Recombinant DNA Procedures and Reagents
The construction of all Pmp47-containing plasmids and the DsRed-AKL plasmid were described previously (Wang et al., 2001
). They are low copy number plasmids and expression is driven by the PGK promoter. Yeast strains were transformed by the lithium acetate method (Ito et al., 1983
).
For the Pex-HA knock-in strains, a cassette was assembled within Blue-script pKS- (Stratagene, La Jolla, CA) consisting of an HAx2-stop sequence (TTTTATCCATATGATGTTCCAGATTATGCTGGTTACCCTTACGATGTTCCTGATTACGCAGGTTAA) inserted between the SacII and NotI sites of the plasmid, the 3'-untranslated region of the PGK gene between the BamH1 and HindIII sites, and HIS3 between SalI and ApaI. The cassette (HA-term-HIS3) was amplified by polymerase chain reaction (PCR) by using oligonucleotides that ended with 50 bases either upstream or downstream of the PEX stop codon, so that the cassette sequences would be inserted at the end of the PEX open reading frames. The PCR products were introduced into yeast, histidine prototrophs were selected, and they were screened for correct insertion by PCR of genomic DNAs. On average, one in six his+ colonies contained the proper insertion.
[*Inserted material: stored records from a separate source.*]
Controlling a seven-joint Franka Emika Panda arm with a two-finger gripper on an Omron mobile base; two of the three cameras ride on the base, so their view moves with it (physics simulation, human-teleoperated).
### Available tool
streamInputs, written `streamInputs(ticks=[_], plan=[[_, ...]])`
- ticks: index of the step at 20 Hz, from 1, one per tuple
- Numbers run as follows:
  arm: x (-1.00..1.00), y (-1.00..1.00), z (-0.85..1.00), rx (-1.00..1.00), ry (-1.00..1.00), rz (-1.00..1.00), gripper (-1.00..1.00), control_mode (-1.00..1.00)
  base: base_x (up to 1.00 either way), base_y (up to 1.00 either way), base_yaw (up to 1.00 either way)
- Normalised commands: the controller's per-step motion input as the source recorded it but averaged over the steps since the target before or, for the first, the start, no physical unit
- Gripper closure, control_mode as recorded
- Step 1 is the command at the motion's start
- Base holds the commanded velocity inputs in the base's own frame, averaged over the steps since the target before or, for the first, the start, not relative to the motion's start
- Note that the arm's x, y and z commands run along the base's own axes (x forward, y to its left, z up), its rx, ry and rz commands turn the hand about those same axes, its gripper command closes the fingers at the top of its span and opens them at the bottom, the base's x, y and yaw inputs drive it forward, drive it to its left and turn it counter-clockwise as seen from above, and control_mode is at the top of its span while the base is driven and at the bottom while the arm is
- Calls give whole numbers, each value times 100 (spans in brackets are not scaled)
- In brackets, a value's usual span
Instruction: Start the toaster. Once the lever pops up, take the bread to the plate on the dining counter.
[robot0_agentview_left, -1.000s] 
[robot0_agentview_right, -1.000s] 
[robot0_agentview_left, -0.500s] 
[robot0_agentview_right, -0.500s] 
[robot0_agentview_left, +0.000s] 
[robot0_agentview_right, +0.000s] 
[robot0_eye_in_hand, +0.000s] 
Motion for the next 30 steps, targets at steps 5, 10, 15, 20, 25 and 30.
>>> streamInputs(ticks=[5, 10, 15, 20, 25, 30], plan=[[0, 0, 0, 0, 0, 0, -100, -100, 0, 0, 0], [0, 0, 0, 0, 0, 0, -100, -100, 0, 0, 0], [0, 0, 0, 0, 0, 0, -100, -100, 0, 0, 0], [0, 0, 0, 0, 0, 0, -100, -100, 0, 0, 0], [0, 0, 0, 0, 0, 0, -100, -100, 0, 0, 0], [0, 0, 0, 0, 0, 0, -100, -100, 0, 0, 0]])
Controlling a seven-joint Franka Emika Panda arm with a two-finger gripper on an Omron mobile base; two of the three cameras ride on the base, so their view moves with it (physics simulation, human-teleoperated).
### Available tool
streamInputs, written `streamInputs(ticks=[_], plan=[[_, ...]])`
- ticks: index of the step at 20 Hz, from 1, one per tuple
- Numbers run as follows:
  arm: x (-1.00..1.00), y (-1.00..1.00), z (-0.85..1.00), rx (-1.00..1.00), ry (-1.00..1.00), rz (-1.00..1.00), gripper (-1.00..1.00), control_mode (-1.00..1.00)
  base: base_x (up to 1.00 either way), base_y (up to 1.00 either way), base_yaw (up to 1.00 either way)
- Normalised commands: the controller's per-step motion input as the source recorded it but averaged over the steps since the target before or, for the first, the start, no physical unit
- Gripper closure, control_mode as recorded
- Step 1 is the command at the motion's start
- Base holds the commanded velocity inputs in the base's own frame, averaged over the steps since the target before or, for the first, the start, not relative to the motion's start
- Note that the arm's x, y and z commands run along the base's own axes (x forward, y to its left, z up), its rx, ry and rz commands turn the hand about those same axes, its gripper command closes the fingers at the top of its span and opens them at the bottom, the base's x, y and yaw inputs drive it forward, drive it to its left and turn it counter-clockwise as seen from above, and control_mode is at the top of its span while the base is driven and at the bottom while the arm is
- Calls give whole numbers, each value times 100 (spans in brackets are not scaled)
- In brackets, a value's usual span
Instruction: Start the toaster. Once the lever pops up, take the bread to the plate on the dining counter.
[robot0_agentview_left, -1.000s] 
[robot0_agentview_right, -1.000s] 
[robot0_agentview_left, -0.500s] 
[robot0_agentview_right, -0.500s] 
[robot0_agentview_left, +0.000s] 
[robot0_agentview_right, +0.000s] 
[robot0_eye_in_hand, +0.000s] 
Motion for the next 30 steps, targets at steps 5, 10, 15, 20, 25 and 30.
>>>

Restriction enzymes and other DNA-modifying enzymes were purchased from New England Biolabs (Beverly, MA). Isolation of DNA fragments and plasmids was carried out using the QIAEXII gel extraction kit and QIAprep spin miniprep kit from QIAGEN (Valencia, CA). PCR was performed with a PTC-100 programmable thermal controller from MJ Research (Watertown, MA) by using Pfu or TaqDNA polymerase. Standard recombinant DNA techniques were used (Sambrook et al., 1989
).
Fluorescent and Confocal Microscopy
Fluorescence in most living cells was visualized with an Axiovert 100M fluorescent microscope (Carl Zeiss, Thornwood, NY) with Openlab imaging software (Improvision, Lexington, MA). Green fluorescent protein (GFP) was visualized with fluorescein isothiocyanate filter set, and DsRed (BD Biosciences Clontech, Palo Alto, CA) and MitoTracker Red CMXRos (Molecular Probes, Eugene, OR) were observed with the Texas Red filter set. Some living cells and all fixed cells were observed with an Axioplan fluorescent microscope (Carl Zeiss) with a MRC 600 confocal imaging system (Bio-Rad, Hercules, CA). For confocal imaging, GFP and DsRed were excited at 488 and 568 nm, respectively. The fixed cells were converted to spheroplasts and permeabilized (Pringle et al., 1991
) before observation to minimize background autofluorescence.
Quantification of Peroxisomal Localization
The extent of punctate fluorescence was determined as described previously (Wang et al., 2001
). Briefly, living cells were harvested and spread in a single layer on microscope slides and observed by fluorescent or confocal microscopy. Both fluorescent and transmitted light images were recorded at the equatorial plane of the cells. Five randomly chosen 24 x 33-µm areas were examined for each culture. For each area, the percentage of the cells showing punctate fluorescence was determined. A mean and SE were determined for each culture from a typical experiment.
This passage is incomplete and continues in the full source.